TASK ITEM: Where in the data below does the word "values" appear? Copy each line that holds it.
*** Opening of SOURCE RECORDS ***
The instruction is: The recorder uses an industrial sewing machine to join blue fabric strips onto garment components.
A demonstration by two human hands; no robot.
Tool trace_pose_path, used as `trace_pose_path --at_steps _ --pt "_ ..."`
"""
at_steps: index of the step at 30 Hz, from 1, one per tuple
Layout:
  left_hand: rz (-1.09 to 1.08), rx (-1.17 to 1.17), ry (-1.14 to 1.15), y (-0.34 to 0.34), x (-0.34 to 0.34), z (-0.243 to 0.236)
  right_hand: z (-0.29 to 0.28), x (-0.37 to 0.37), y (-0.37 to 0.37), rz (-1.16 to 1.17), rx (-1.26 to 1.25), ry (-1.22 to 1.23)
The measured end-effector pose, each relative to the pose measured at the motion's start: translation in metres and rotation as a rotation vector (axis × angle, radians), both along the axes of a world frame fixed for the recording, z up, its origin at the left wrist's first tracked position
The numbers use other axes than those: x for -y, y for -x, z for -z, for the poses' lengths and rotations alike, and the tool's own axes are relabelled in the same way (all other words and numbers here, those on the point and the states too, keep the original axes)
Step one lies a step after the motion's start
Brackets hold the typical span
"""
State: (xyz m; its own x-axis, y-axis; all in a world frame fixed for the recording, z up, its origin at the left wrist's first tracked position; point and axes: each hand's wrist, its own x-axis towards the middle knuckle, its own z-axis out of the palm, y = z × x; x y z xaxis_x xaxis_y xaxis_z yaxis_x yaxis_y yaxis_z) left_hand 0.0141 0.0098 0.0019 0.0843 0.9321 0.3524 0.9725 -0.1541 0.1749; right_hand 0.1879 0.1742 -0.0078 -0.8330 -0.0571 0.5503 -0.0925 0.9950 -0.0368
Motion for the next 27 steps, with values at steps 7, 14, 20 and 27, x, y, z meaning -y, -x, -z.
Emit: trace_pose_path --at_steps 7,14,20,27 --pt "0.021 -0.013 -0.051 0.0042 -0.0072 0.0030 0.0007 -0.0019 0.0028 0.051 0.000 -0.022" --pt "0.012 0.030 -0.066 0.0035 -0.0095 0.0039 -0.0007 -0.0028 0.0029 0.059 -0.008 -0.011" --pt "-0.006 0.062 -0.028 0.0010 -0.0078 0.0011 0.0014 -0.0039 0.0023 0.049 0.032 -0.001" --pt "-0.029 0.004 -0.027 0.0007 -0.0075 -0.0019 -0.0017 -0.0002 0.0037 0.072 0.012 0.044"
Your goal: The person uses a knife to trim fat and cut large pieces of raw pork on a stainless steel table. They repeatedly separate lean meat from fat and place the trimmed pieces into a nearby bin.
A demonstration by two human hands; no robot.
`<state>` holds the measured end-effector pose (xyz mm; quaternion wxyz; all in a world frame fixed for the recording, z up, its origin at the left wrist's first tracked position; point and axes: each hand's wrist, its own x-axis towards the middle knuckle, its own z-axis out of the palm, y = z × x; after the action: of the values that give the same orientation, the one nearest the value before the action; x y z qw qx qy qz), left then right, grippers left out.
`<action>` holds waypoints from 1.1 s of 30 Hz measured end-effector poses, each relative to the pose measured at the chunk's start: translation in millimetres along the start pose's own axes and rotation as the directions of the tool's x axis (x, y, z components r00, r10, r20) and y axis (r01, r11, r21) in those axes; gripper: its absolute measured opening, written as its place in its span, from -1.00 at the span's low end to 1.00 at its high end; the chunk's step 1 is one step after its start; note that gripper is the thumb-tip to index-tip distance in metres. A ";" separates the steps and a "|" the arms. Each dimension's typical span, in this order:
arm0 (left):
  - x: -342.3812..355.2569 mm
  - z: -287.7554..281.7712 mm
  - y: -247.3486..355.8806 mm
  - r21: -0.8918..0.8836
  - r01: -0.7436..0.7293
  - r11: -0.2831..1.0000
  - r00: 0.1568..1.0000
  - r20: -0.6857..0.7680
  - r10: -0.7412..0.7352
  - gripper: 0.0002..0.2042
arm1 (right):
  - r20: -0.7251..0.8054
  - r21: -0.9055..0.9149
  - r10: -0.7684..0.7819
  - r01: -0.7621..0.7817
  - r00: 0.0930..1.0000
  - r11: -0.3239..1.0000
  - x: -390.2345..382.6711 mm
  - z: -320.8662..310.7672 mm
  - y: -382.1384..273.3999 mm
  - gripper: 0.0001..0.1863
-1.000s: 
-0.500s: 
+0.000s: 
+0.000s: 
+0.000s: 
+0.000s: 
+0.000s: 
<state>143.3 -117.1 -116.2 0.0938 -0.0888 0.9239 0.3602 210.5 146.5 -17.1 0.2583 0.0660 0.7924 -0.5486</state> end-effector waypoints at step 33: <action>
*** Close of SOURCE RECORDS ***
FINISHED TASK:
Motion for the next 27 steps, with values at steps 7, 14, 20 and 27, x, y, z meaning -y, -x, -z.
`<state>` holds the measured end-effector pose (xyz mm; quaternion wxyz; all in a world frame fixed for the recording, z up, its origin at the left wrist's first tracked position; point and axes: each hand's wrist, its own x-axis towards the middle knuckle, its own z-axis out of the palm, y = z × x; after the action: of the values that give the same orientation, the one nearest the value before the action; x y z qw qx qy qz), left then right, grippers left out.

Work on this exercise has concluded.